The data.

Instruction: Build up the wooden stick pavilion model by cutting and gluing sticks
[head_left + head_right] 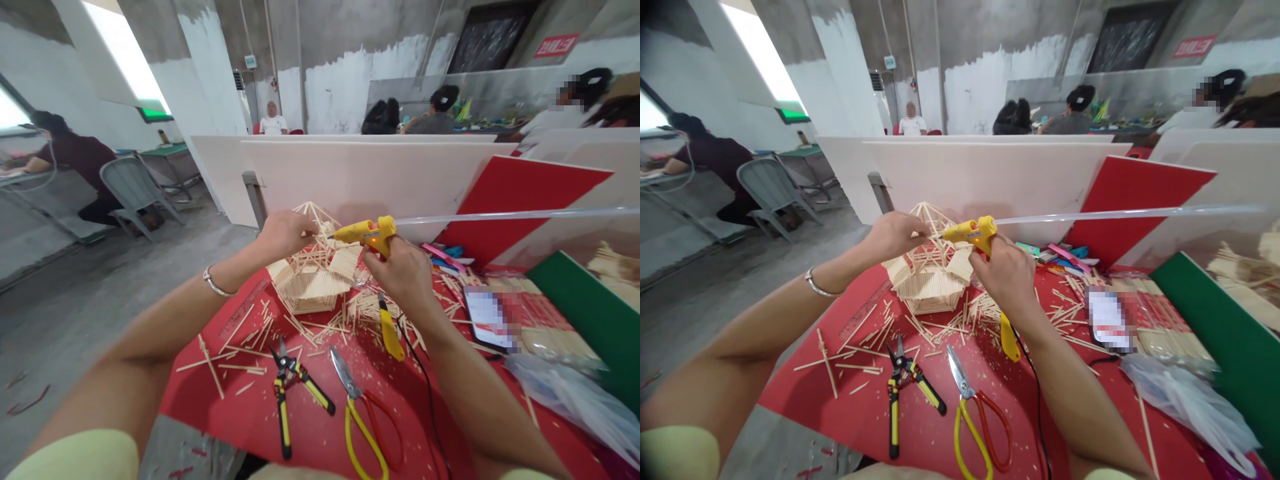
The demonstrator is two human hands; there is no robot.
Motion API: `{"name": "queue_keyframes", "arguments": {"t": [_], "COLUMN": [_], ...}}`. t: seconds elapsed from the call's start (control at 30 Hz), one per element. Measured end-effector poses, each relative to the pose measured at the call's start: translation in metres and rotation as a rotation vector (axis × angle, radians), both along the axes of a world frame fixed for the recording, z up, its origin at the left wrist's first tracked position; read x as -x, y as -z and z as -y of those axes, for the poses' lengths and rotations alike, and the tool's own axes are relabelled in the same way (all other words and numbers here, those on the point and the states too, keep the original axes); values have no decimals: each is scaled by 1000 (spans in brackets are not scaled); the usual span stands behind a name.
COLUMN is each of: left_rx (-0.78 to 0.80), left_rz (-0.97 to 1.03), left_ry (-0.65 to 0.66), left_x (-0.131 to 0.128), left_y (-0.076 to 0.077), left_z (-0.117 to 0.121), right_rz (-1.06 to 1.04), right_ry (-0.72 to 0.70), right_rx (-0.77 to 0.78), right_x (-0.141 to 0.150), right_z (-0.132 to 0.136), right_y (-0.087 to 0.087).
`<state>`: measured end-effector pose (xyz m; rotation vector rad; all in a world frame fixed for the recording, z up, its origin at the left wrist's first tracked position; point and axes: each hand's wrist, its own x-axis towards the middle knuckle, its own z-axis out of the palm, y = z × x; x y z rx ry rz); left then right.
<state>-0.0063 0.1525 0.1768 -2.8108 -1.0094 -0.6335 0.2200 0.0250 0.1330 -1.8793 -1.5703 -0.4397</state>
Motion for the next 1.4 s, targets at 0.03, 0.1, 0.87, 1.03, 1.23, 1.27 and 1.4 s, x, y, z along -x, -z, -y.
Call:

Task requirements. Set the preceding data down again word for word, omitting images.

The answer.
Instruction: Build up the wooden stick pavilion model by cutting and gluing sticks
[head_left + head_right] 
The demonstrator is two human hands; there is no robot.
Motion API: `{"name": "queue_keyframes", "arguments": {"t": [_], "COLUMN": [_], ...}}`. t: seconds elapsed from the call's start (control at 30 Hz), one per element. Measured end-effector poses, each relative to the pose measured at the call's start: translation in metres and rotation as a rotation vector (axis × angle, radians), both along the axes of a world frame fixed for the recording, z up, its origin at the left wrist's first tracked position; read x as -x, y as -z and z as -y of those axes, for the poses' lengths and rotations alike, and the tool's own axes are relabelled in the same way (all other words and numbers here, those on the point and the states too, keep the original axes); values have no decimals: each is scaled by 1000 (spans in brackets are not scaled); the usual span stands behind a name.
COLUMN is each of: left_rx (-0.78 to 0.80), left_rz (-0.97 to 1.03), left_ry (-0.65 to 0.66), left_x (-0.131 to 0.128), left_y (-0.076 to 0.077), left_z (-0.117 to 0.121), right_rz (-1.06 to 1.04), right_ry (-0.72 to 0.70), right_rx (-0.77 to 0.78), right_x (-0.141 to 0.150), right_z (-0.132 to 0.136), right_y (-0.087 to 0.087).
`<state>`: measured end-effector pose (xyz m; rotation vector rad; all in a world frame fixed for the recording, z up, its origin at the left wrist's first tracked position; point and axes: each hand's wrist, its own x-axis towards the middle knuckle, its own z-axis out of the palm, y = z × x; x y z rx ry rz); left then right.
<state>-0.0063 0.1525 0.1768 -2.8108 -1.0094 -0.6335 0.2200 0.0250 0.1330 -1.8793 -1.5703 -0.4397</state>
Motion for the next 1.4 s, targets at 0.03, 0.1, 0.87, 1.03, 1.23, 1.27 and 1.4 s, x, y, z along -x, -z, -y.
Call:

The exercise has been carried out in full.